NPK Recovery piloted their urine to fertiliser system at Boomtown festival, August 6-10. Collaborating with ComPOOst solutions, the NPK team converted urine from compost toilets into fertiliser – a first at a UK event. Watch a video from the pilot on Linkedin.
NPK Recovery use bacteria to recover naturally occurring nutrients from the urine, creating a liquid fertiliser. Around 1800 litres of urine were processed onsite at Boomtown Festival, with the NPK Recovery team connecting their novel unit to a block of toilets used by 700 festival goers. During the festival, NPK Recovery’s mobile unit turned the urine into 540 litres of fertiliser product, which will be used in 2026 trials.
Lucy Bell-Reeves, product manager for NPK Recovery explains: ‘Large-scale outdoor events generate vast volumes of wastewater in a very short time, often in rural or peri-urban locations with limited infrastructure.
The traditional way of dealing with human waste is tankering it offsite for treatment, which leads to nutrients in urine being lost rather than re-used.

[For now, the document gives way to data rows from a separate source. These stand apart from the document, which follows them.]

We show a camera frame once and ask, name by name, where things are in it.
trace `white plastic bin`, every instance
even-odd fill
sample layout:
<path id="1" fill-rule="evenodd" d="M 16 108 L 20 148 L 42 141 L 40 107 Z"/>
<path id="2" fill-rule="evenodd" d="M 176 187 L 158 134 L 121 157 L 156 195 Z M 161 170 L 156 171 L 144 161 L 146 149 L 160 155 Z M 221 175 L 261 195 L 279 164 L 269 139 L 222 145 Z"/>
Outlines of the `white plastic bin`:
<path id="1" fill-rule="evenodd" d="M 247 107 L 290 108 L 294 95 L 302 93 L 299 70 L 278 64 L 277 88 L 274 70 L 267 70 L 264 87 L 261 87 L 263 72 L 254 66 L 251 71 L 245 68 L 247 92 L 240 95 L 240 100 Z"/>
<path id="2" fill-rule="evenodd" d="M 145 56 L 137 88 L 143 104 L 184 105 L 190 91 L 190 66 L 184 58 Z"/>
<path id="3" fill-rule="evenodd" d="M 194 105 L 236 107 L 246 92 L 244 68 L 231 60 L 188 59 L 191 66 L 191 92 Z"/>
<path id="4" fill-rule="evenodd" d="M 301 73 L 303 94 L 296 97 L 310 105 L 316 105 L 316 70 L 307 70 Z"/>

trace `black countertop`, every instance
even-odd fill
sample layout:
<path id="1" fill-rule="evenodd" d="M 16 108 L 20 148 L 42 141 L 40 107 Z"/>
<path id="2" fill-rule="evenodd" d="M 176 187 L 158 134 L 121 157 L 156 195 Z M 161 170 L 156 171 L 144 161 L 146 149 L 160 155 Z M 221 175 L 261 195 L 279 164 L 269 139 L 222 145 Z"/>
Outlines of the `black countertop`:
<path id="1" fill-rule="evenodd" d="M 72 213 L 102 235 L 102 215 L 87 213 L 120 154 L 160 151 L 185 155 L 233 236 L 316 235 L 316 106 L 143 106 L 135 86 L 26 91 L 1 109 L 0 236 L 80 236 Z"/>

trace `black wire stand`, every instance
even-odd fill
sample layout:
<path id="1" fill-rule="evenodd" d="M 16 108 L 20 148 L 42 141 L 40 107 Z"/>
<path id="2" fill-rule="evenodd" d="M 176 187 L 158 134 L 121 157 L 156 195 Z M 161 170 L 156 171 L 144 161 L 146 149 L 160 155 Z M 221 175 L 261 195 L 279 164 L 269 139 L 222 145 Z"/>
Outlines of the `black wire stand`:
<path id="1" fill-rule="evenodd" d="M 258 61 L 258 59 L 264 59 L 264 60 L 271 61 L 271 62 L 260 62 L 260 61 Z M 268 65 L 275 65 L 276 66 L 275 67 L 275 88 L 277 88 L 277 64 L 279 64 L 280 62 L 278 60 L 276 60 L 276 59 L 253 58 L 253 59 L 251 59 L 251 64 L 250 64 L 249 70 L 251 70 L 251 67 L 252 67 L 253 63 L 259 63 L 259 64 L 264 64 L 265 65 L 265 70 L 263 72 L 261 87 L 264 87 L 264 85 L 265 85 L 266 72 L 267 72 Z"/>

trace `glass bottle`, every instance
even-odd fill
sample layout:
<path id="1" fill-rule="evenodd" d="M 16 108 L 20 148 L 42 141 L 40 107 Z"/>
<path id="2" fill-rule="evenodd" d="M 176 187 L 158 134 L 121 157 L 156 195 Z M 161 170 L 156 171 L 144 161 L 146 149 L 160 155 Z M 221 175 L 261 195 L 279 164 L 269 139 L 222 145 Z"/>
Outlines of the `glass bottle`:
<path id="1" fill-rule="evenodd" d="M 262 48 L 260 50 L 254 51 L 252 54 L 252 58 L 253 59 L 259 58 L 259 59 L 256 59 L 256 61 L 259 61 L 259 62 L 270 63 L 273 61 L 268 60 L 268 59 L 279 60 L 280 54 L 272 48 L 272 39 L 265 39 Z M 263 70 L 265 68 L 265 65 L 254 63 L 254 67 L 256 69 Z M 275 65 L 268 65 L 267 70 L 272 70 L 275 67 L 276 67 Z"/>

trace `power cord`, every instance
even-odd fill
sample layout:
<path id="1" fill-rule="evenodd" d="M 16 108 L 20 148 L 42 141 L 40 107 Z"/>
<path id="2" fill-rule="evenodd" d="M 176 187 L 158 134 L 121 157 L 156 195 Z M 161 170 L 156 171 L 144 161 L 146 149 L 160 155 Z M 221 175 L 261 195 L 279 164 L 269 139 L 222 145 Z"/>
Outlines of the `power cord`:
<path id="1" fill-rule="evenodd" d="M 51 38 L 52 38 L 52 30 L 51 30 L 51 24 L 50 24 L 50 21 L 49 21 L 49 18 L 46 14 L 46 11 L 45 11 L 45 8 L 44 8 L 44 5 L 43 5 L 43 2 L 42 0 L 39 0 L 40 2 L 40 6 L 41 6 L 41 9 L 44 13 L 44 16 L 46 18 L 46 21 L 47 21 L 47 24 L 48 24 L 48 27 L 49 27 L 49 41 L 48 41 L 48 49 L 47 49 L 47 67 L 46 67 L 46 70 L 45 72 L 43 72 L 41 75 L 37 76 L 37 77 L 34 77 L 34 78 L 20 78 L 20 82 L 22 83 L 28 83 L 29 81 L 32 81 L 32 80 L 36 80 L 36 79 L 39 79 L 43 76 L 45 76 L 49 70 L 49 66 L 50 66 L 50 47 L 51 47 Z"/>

Urine doesn’t have to be a waste product – our pilot showed we can recover 100% of the nitrogen that enters our system, instead of this nitrogen making it’s way to wastewater treatment’
The NPK Recovery team worked with AGF (A Greener Future) to measure the environmental performance of the pilot. AGF is an award-winning not-for-profit company, dedicated to helping events, festivals, tours and venues to be more sustainable and to reduce environmental impacts.
A review by AGF found the Boomtown pilot demonstrated that it is technically feasible to generate a usable fertiliser product from festival waste streams. And, whilst the direct carbon savings measured during the trial were modest, the pilot showed clear potential to avoid emissions through nutrient substitution, reduced tanker transport and avoided wastewater treatment. These CO₂ savings, while small in absolute terms at pilot scale, indicate that decentralised urine treatment can deliver tangible benefits when integrated into broader sustainability strategies.
NPK Recovery’s next steps are to refine their nutrient recovery technology, before exploring further pilots in 2026.